**EXERCISE GOAL:**
Each line of the records below that holds "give" should be copied out.

______

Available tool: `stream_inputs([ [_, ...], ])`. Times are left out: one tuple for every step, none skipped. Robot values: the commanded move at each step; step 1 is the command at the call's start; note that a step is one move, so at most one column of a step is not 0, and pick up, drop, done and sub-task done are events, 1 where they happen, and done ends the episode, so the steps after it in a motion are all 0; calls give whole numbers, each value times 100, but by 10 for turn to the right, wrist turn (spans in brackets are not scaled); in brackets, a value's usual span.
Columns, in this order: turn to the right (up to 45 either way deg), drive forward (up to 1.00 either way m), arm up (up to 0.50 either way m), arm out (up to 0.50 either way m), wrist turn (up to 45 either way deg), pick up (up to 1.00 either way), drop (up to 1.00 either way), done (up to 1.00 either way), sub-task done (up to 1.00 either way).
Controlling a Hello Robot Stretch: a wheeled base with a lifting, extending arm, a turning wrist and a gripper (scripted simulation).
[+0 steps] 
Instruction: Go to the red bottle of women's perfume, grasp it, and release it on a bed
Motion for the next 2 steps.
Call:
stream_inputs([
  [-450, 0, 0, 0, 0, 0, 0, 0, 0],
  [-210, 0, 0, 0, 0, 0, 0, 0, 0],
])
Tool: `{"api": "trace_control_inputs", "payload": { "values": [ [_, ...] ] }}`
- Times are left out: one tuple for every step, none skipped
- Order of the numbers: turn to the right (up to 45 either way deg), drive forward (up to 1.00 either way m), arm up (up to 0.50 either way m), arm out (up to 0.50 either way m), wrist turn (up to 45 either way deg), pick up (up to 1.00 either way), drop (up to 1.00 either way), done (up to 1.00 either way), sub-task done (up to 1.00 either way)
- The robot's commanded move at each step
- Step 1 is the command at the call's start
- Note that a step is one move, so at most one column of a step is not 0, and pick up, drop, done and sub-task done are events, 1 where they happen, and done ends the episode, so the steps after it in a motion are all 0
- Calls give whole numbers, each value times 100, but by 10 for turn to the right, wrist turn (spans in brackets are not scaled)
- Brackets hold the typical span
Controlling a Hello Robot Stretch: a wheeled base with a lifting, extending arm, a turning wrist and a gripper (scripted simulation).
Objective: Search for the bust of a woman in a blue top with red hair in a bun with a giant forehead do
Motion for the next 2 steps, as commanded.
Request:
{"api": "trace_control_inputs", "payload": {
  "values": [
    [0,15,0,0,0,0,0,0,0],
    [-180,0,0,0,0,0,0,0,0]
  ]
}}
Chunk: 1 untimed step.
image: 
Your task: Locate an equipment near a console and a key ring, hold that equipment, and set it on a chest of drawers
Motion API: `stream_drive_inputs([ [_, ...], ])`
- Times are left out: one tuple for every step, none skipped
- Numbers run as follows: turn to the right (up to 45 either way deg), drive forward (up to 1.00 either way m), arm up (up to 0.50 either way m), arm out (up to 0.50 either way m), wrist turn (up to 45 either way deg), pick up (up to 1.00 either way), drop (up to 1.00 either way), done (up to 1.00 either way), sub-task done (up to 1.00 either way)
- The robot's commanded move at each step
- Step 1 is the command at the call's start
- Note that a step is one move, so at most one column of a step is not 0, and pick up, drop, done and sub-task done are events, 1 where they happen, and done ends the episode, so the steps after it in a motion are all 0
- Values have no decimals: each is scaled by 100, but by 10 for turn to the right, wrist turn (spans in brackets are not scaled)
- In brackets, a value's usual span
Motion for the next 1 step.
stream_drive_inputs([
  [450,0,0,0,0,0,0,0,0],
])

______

**EXERCISE ANSWER:**
Available tool: `stream_inputs([ [_, ...], ])`. Times are left out: one tuple for every step, none skipped. Robot values: the commanded move at each step; step 1 is the command at the call's start; note that a step is one move, so at most one column of a step is not 0, and pick up, drop, done and sub-task done are events, 1 where they happen, and done ends the episode, so the steps after it in a motion are all 0; calls give whole numbers, each value times 100, but by 10 for turn to the right, wrist turn (spans in brackets are not scaled); in brackets, a value's usual span.
- Calls give whole numbers, each value times 100, but by 10 for turn to the right, wrist turn (spans in brackets are not scaled)

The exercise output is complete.